Sie war früher die Kirche des Franziskanerklosters in Neubrandenburg und dient heute als evangelische Stadtkirche. An die erste Kirche aus der Entstehungszeit des Klosters erinnert jetzt nur noch das Feldsteinmauerwerk in der Nordseite, sonst stammt der frühgotische Backsteinbau aus der ersten Hälfte des 14. Jahrhunderts. Brände und die dadurch notwendig gewordenen Ausbesserungsarbeiten hinterließen viele Spuren am Bauwerk. Mit der Säkularisation des Klosters kam die Kirche 1567 in die Hand der Stadt. Wesentliche Umbauten brachte das 19. Jahrhundert mit sich (1803, 1864,1887). Beispielsweise musste beim Ausbau der Eisenbahnstraße (1864), die von der Stadtmitte auf den entstehenden Bahnhof zuführte (heute Stargarder Straße), der Langchor an der Ostseite eingekürzt werden. Mit der Restaurierung zwischen 1891 und 1894 entstand im Wesentlichen das heutige Bild.
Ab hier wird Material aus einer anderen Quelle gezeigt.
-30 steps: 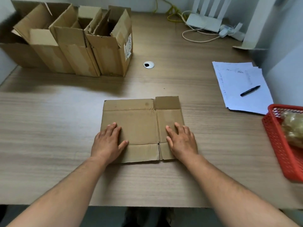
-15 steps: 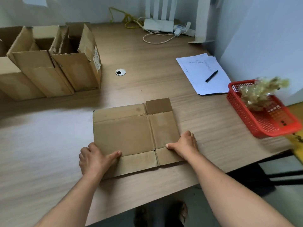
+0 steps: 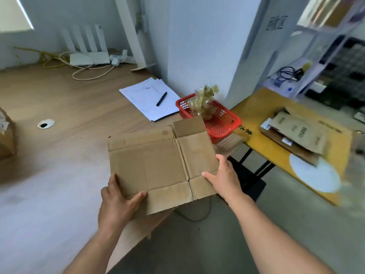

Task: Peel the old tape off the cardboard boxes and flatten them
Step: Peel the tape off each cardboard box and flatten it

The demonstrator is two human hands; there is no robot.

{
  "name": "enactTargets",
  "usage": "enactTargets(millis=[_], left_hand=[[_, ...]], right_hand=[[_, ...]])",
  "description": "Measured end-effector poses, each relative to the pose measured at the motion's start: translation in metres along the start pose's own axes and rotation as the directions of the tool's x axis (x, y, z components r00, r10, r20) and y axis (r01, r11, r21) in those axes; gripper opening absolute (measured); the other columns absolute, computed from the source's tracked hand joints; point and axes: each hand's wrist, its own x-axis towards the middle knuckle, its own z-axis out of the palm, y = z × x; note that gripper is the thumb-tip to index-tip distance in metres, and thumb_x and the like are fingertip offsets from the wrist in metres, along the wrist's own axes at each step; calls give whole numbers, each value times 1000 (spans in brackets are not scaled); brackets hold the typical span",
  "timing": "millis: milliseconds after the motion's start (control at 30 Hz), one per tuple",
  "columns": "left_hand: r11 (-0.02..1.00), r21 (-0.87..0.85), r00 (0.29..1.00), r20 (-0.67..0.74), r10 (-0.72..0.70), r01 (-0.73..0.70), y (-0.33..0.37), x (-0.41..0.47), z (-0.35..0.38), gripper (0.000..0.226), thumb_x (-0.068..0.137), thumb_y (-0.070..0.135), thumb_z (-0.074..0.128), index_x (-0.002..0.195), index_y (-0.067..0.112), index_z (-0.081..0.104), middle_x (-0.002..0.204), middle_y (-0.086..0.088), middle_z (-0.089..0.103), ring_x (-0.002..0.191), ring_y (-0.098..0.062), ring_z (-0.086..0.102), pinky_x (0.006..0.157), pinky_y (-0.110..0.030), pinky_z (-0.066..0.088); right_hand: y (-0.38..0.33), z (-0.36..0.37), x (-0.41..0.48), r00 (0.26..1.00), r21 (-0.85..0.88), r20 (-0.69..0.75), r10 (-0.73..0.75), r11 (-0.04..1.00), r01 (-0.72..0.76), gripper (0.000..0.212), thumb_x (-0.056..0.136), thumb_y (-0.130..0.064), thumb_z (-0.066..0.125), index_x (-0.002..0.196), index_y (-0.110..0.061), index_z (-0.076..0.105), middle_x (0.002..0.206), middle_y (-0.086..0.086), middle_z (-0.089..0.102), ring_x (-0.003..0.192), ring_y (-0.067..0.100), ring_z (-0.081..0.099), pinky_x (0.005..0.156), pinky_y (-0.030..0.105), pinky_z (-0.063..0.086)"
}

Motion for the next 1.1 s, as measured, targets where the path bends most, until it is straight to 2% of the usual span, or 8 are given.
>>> enactTargets(millis=[133, 333, 467, 500, 567, 667, 900, 1100], left_hand=[[989, 35, 988, 74, 139, -142, 74, -25, 56, 106, 68, 58, 75, 148, 26, 13, 136, -9, 35, 120, -34, 46, 90, -47, 44], [927, 45, 913, 200, 356, -372, 176, -90, 154, 110, 66, 61, 75, 150, 24, 15, 138, -14, 38, 122, -37, 47, 90, -48, 46], [871, 87, 847, 297, 440, -483, 235, -138, 221, 111, 66, 65, 72, 151, 24, 13, 138, -16, 39, 117, -37, 51, 75, -38, 45], [861, 87, 834, 313, 454, -501, 247, -150, 236, 111, 67, 65, 72, 151, 25, 13, 138, -16, 38, 117, -36, 51, 75, -38, 45], [840, 75, 804, 346, 484, -538, 270, -174, 266, 109, 67, 65, 72, 150, 26, 13, 138, -15, 37, 119, -35, 50, 83, -42, 48], [814, 66, 762, 403, 507, -577, 299, -202, 304, 110, 67, 65, 72, 150, 25, 12, 138, -15, 37, 122, -35, 48, 93, -46, 45], [745, 60, 682, 455, 572, -664, 357, -230, 370, 110, 67, 62, 73, 151, 23, 13, 134, -16, 38, 119, -37, 49, 88, -46, 46], [728, 26, 662, 439, 608, -685, 408, -220, 433, 110, 68, 61, 74, 152, 23, 12, 140, -17, 36, 123, -36, 46, 93, -44, 43]], right_hand=[[76, -70, -14, 982, 49, -149, 114, 993, -107, 80, 81, -43, 69, 145, -22, 25, 139, 6, 42, 119, 25, 50, 87, 34, 44], [204, -165, -54, 907, 183, -310, 285, 954, -238, 79, 79, -37, 72, 143, -19, 30, 137, 10, 44, 121, 28, 48, 97, 37, 41], [287, -217, -83, 842, 220, -376, 388, 919, -326, 80, 78, -39, 72, 144, -18, 31, 139, 11, 43, 123, 29, 47, 98, 38, 40], [306, -229, -90, 826, 224, -387, 411, 910, -348, 80, 78, -39, 72, 144, -18, 31, 139, 11, 43, 123, 30, 47, 98, 38, 40], [341, -249, -105, 794, 233, -405, 452, 891, -388, 81, 79, -40, 71, 145, -18, 30, 137, 12, 44, 123, 30, 48, 98, 37, 40], [384, -274, -122, 750, 261, -421, 511, 859, -440, 81, 79, -41, 70, 145, -19, 29, 138, 12, 43, 122, 31, 48, 97, 38, 40], [453, -314, -123, 675, 318, -461, 576, 817, -480, 81, 78, -40, 72, 144, -18, 31, 137, 13, 44, 121, 31, 49, 96, 37, 39], [498, -352, -76, 657, 313, -479, 582, 813, -492, 81, 78, -41, 71, 145, -18, 29, 138, 12, 42, 123, 31, 47, 98, 37, 38]])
Der Ostgiebel und die westliche Giebelwand wurden neu gestaltet, die Zwerchhäuser auf dem nördlichen Seitenschiff und ein neuer Dachreiter aufgesetzt. Das stimmungsvolle Innere der Kirche wird vom schönen, mit schwarzen Rankenmustern geschmückten Kreuzrippengewölbe dominiert. Es ruht auf Achteckpfeilern. Die weiteren Elemente der Innenausstattung (Flügelaltar, Kanzel, Gestühl, Bildnisse, spätmittelalterliche Grabsteine, farbige Glasfenster) verkörpern die verschiedensten Stilrichtungen zwischen dem 16. und 20. Jahrhundert. Von 1976 bis 1980 wurden erneut Sanierungs– und Gestaltungsarbeiten durchgeführt, ebenso 2007 /2008.

Die neue Schuke–Orgel füllt seit Anfang der 1990er Jahre mit ihrem vollen Klang nicht nur beim Gottesdienst die Halle, sondern ebenso bei Abendkonzerten und oft auch bei kürzeren mittäglichen Andachten.